| SUPPLIED INFORMATION |
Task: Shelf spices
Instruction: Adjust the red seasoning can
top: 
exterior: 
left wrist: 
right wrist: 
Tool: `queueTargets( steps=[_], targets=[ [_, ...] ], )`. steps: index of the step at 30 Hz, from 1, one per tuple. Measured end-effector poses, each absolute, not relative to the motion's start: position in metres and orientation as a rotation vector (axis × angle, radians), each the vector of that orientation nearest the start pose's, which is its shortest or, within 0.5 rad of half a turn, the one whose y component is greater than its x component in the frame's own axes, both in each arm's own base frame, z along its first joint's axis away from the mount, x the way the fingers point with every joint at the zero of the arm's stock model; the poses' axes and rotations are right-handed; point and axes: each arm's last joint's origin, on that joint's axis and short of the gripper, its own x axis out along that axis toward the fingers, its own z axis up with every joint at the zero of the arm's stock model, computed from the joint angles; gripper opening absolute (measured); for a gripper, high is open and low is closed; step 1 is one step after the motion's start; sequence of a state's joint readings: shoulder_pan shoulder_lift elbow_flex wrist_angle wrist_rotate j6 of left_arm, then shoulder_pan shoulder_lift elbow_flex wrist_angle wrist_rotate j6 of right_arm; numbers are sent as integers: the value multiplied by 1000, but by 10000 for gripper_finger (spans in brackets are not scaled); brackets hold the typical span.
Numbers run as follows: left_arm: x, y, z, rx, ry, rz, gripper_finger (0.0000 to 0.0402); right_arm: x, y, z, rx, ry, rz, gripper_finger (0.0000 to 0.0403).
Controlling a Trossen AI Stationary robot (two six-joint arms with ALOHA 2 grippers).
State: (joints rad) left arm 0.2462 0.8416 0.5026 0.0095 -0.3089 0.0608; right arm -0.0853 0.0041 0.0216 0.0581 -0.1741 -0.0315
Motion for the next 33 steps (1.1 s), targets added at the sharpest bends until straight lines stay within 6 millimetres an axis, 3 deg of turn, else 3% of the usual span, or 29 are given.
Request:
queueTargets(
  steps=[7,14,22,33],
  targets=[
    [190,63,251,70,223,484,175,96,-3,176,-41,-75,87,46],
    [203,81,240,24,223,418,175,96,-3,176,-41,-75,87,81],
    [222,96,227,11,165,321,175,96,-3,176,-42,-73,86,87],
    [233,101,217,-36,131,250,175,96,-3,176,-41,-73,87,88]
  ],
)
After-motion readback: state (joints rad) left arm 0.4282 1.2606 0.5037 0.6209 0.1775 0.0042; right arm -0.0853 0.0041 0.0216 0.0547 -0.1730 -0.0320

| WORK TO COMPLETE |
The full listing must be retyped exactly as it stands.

| TASK ANSWER |
Task: Shelf spices
Instruction: Adjust the red seasoning can
top: 
exterior: 
left wrist: 
right wrist: 
Tool: `queueTargets( steps=[_], targets=[ [_, ...] ], )`. steps: index of the step at 30 Hz, from 1, one per tuple. Measured end-effector poses, each absolute, not relative to the motion's start: position in metres and orientation as a rotation vector (axis × angle, radians), each the vector of that orientation nearest the start pose's, which is its shortest or, within 0.5 rad of half a turn, the one whose y component is greater than its x component in the frame's own axes, both in each arm's own base frame, z along its first joint's axis away from the mount, x the way the fingers point with every joint at the zero of the arm's stock model; the poses' axes and rotations are right-handed; point and axes: each arm's last joint's origin, on that joint's axis and short of the gripper, its own x axis out along that axis toward the fingers, its own z axis up with every joint at the zero of the arm's stock model, computed from the joint angles; gripper opening absolute (measured); for a gripper, high is open and low is closed; step 1 is one step after the motion's start; sequence of a state's joint readings: shoulder_pan shoulder_lift elbow_flex wrist_angle wrist_rotate j6 of left_arm, then shoulder_pan shoulder_lift elbow_flex wrist_angle wrist_rotate j6 of right_arm; numbers are sent as integers: the value multiplied by 1000, but by 10000 for gripper_finger (spans in brackets are not scaled); brackets hold the typical span.
Numbers run as follows: left_arm: x, y, z, rx, ry, rz, gripper_finger (0.0000 to 0.0402); right_arm: x, y, z, rx, ry, rz, gripper_finger (0.0000 to 0.0403).
Controlling a Trossen AI Stationary robot (two six-joint arms with ALOHA 2 grippers).
State: (joints rad) left arm 0.2462 0.8416 0.5026 0.0095 -0.3089 0.0608; right arm -0.0853 0.0041 0.0216 0.0581 -0.1741 -0.0315
Motion for the next 33 steps (1.1 s), targets added at the sharpest bends until straight lines stay within 6 millimetres an axis, 3 deg of turn, else 3% of the usual span, or 29 are given.
Request:
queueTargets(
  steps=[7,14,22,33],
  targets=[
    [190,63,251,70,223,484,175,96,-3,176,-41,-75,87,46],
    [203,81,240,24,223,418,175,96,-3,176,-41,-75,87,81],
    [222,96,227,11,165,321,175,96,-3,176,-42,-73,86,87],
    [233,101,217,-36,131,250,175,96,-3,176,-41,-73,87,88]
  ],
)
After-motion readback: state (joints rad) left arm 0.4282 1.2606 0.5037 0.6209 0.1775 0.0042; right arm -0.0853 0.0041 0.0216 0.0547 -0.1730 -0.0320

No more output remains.